Would you restate the entries below word for word, starting at the first line and ending with the one that has "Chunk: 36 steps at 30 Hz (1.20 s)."?

[Stored data]
****************************************

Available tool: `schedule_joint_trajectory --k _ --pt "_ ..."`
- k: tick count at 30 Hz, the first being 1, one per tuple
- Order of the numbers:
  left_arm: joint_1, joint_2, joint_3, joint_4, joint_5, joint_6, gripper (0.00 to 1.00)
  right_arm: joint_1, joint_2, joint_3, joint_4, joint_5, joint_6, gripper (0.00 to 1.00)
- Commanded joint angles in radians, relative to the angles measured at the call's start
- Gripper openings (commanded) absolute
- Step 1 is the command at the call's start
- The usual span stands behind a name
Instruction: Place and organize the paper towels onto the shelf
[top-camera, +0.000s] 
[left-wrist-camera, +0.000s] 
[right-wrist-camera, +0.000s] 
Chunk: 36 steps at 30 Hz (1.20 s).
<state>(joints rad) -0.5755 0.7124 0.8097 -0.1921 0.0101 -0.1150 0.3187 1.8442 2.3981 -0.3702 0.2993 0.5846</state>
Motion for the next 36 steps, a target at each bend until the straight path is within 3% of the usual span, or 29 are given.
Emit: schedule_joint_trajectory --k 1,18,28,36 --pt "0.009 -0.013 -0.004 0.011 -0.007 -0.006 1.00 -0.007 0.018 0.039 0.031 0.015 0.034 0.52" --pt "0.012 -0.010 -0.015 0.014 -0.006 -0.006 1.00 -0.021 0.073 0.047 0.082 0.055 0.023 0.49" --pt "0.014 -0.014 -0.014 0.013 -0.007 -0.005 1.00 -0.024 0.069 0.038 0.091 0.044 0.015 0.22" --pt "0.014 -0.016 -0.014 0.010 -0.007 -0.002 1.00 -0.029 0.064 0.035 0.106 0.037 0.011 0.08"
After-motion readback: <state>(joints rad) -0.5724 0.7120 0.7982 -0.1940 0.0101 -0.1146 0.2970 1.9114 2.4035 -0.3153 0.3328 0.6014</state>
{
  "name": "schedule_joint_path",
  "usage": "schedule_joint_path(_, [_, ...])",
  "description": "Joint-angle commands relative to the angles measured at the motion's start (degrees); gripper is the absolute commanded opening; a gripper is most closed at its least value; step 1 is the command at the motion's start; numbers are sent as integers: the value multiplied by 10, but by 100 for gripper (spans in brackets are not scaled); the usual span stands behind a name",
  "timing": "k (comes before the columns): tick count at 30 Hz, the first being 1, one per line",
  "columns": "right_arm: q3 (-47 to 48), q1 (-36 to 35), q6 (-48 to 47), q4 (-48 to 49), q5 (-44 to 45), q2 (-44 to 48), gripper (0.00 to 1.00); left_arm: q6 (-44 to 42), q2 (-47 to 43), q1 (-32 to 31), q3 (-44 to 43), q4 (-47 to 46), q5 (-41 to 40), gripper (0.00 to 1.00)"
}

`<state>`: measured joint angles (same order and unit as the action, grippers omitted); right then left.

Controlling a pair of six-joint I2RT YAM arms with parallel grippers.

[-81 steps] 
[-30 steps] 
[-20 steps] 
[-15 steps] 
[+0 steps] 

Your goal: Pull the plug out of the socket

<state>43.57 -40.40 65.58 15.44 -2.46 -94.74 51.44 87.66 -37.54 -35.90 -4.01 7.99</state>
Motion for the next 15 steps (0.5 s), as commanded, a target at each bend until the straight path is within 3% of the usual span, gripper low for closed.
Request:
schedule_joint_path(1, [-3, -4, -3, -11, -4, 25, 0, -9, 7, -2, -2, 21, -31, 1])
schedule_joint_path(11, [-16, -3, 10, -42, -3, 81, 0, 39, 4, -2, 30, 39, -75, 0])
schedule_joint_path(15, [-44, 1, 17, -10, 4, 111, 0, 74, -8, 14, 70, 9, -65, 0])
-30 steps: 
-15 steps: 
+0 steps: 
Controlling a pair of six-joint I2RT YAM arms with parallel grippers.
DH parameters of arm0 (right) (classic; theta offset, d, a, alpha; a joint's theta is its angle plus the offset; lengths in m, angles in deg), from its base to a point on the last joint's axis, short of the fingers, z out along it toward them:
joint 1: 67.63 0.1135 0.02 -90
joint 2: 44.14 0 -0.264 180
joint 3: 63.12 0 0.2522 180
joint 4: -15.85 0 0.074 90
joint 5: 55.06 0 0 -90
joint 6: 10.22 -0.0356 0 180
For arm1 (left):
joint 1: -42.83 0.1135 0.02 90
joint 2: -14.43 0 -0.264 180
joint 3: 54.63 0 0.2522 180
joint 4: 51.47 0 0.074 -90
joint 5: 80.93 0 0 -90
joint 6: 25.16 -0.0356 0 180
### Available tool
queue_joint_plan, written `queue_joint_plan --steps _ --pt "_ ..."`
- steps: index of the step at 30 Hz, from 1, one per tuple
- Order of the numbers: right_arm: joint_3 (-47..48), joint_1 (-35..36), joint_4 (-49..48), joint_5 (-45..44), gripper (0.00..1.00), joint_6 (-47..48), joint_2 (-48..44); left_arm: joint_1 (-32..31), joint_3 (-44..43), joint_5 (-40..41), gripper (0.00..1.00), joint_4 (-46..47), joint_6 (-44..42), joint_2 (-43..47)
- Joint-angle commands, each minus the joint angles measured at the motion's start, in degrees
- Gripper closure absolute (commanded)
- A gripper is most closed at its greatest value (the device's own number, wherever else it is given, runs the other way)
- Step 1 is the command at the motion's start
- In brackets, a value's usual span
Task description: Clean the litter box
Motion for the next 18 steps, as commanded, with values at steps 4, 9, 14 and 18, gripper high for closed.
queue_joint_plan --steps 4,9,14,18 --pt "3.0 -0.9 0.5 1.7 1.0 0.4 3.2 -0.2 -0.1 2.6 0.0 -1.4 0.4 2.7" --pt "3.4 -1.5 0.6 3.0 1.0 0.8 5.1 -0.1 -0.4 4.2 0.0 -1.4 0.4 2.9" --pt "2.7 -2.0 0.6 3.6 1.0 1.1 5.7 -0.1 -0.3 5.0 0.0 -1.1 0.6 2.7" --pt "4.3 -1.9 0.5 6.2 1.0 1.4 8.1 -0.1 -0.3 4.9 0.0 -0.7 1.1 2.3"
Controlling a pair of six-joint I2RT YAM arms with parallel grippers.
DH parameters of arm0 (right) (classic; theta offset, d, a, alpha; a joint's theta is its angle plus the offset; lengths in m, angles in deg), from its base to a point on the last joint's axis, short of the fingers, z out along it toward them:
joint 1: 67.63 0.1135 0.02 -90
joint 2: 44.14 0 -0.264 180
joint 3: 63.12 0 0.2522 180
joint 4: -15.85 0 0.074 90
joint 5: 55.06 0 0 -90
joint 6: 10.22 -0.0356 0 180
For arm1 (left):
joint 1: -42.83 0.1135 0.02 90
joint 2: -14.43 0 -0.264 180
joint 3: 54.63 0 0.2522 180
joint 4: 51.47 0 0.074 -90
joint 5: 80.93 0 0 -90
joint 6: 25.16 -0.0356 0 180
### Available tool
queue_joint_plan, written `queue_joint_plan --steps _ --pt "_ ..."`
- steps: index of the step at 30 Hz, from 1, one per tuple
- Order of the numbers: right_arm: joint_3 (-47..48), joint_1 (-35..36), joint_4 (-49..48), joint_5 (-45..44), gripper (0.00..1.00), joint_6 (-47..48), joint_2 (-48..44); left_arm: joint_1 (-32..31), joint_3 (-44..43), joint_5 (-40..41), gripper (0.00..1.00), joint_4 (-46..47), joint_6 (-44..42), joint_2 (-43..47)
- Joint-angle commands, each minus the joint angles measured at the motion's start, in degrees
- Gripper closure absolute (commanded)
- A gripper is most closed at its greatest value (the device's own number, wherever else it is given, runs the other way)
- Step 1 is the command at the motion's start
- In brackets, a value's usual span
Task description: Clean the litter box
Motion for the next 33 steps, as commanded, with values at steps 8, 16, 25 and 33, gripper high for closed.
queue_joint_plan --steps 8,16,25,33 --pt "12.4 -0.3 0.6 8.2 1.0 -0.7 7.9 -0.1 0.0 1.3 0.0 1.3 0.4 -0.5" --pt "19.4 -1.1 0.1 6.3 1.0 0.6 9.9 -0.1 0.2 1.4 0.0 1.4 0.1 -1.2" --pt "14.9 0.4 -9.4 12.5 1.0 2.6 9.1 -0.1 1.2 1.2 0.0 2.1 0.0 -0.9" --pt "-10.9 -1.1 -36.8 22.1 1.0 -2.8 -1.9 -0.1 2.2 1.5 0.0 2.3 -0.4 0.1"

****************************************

- **Answer section**
Available tool: `schedule_joint_trajectory --k _ --pt "_ ..."`
- k: tick count at 30 Hz, the first being 1, one per tuple
- Order of the numbers:
  left_arm: joint_1, joint_2, joint_3, joint_4, joint_5, joint_6, gripper (0.00 to 1.00)
  right_arm: joint_1, joint_2, joint_3, joint_4, joint_5, joint_6, gripper (0.00 to 1.00)
- Commanded joint angles in radians, relative to the angles measured at the call's start
- Gripper openings (commanded) absolute
- Step 1 is the command at the call's start
- The usual span stands behind a name
Instruction: Place and organize the paper towels onto the shelf
[top-camera, +0.000s] 
[left-wrist-camera, +0.000s] 
[right-wrist-camera, +0.000s] 
Chunk: 36 steps at 30 Hz (1.20 s).

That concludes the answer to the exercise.